**** DATA PROVIDED ****

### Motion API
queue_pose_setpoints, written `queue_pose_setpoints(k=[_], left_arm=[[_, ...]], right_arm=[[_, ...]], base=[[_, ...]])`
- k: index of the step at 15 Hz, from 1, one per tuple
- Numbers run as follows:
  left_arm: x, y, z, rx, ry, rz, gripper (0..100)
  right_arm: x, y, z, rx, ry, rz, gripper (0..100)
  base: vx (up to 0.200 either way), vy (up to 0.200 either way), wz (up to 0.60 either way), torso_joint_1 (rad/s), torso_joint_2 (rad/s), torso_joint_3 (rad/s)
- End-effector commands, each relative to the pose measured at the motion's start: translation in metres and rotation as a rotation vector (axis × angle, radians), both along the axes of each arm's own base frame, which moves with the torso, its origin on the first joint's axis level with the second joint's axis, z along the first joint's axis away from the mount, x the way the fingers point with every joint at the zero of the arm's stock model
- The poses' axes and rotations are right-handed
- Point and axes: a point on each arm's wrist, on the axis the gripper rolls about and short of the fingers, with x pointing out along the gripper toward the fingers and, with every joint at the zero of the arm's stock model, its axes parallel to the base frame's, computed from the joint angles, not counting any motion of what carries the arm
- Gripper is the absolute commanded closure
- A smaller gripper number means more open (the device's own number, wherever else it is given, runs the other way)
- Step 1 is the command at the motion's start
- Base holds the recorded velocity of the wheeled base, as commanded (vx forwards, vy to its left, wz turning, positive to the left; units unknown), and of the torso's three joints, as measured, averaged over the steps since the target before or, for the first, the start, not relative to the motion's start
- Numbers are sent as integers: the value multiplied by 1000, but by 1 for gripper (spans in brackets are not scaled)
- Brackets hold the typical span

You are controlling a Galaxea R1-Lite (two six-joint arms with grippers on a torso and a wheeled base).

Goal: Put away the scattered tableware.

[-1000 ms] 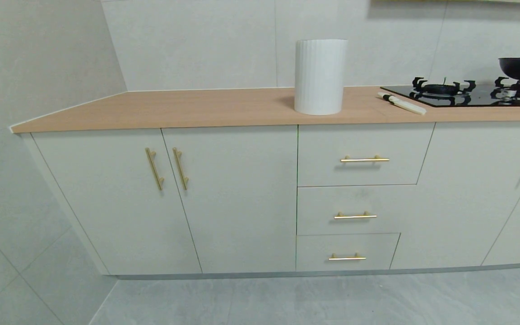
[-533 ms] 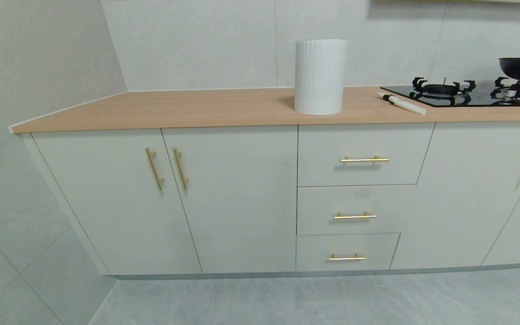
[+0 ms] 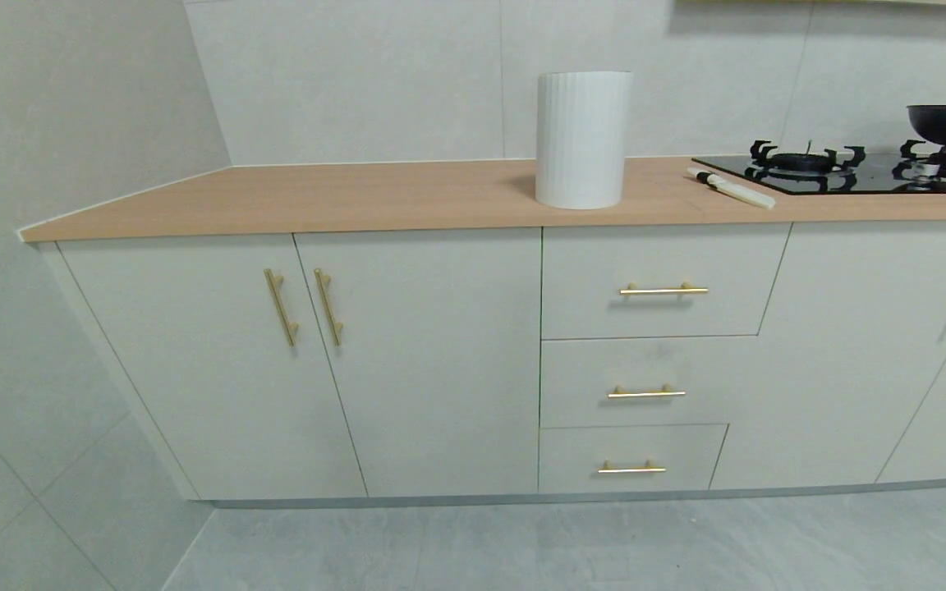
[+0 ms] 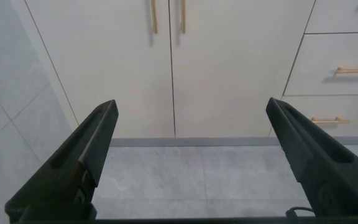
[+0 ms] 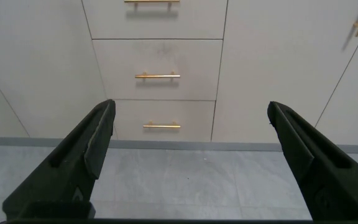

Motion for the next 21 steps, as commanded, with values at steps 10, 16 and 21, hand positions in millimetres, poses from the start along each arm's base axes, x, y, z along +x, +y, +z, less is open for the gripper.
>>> queue_pose_setpoints(k=[10, 16, 21], left_arm=[[0, 0, 0, -1, 0, 1, 0], [0, 0, 0, -2, 0, 1, 0], [0, 0, 0, -4, 0, 1, 0]], right_arm=[[0, 0, 0, -1, 3, 1, 0], [0, 0, 0, 1, 3, 1, 0], [0, 0, 0, 1, 3, 1, 0]], base=[[160, 0, 0, 2, 0, 2], [200, 0, 0, 2, 4, 3], [200, 0, 0, 2, 3, 2]])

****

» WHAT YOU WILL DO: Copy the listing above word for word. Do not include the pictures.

» RESPONSE:
### Motion API
queue_pose_setpoints, written `queue_pose_setpoints(k=[_], left_arm=[[_, ...]], right_arm=[[_, ...]], base=[[_, ...]])`
- k: index of the step at 15 Hz, from 1, one per tuple
- Numbers run as follows:
  left_arm: x, y, z, rx, ry, rz, gripper (0..100)
  right_arm: x, y, z, rx, ry, rz, gripper (0..100)
  base: vx (up to 0.200 either way), vy (up to 0.200 either way), wz (up to 0.60 either way), torso_joint_1 (rad/s), torso_joint_2 (rad/s), torso_joint_3 (rad/s)
- End-effector commands, each relative to the pose measured at the motion's start: translation in metres and rotation as a rotation vector (axis × angle, radians), both along the axes of each arm's own base frame, which moves with the torso, its origin on the first joint's axis level with the second joint's axis, z along the first joint's axis away from the mount, x the way the fingers point with every joint at the zero of the arm's stock model
- The poses' axes and rotations are right-handed
- Point and axes: a point on each arm's wrist, on the axis the gripper rolls about and short of the fingers, with x pointing out along the gripper toward the fingers and, with every joint at the zero of the arm's stock model, its axes parallel to the base frame's, computed from the joint angles, not counting any motion of what carries the arm
- Gripper is the absolute commanded closure
- A smaller gripper number means more open (the device's own number, wherever else it is given, runs the other way)
- Step 1 is the command at the motion's start
- Base holds the recorded velocity of the wheeled base, as commanded (vx forwards, vy to its left, wz turning, positive to the left; units unknown), and of the torso's three joints, as measured, averaged over the steps since the target before or, for the first, the start, not relative to the motion's start
- Numbers are sent as integers: the value multiplied by 1000, but by 1 for gripper (spans in brackets are not scaled)
- Brackets hold the typical span

You are controlling a Galaxea R1-Lite (two six-joint arms with grippers on a torso and a wheeled base).

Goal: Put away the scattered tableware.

[-1000 ms] 
[-533 ms] 
[+0 ms] 
[+0 ms] 
[+0 ms] 

Motion for the next 21 steps, as commanded, with values at steps 10, 16 and 21, hand positions in millimetres, poses from the start along each arm's base axes, x, y, z along +x, +y, +z, less is open for the gripper.
>>> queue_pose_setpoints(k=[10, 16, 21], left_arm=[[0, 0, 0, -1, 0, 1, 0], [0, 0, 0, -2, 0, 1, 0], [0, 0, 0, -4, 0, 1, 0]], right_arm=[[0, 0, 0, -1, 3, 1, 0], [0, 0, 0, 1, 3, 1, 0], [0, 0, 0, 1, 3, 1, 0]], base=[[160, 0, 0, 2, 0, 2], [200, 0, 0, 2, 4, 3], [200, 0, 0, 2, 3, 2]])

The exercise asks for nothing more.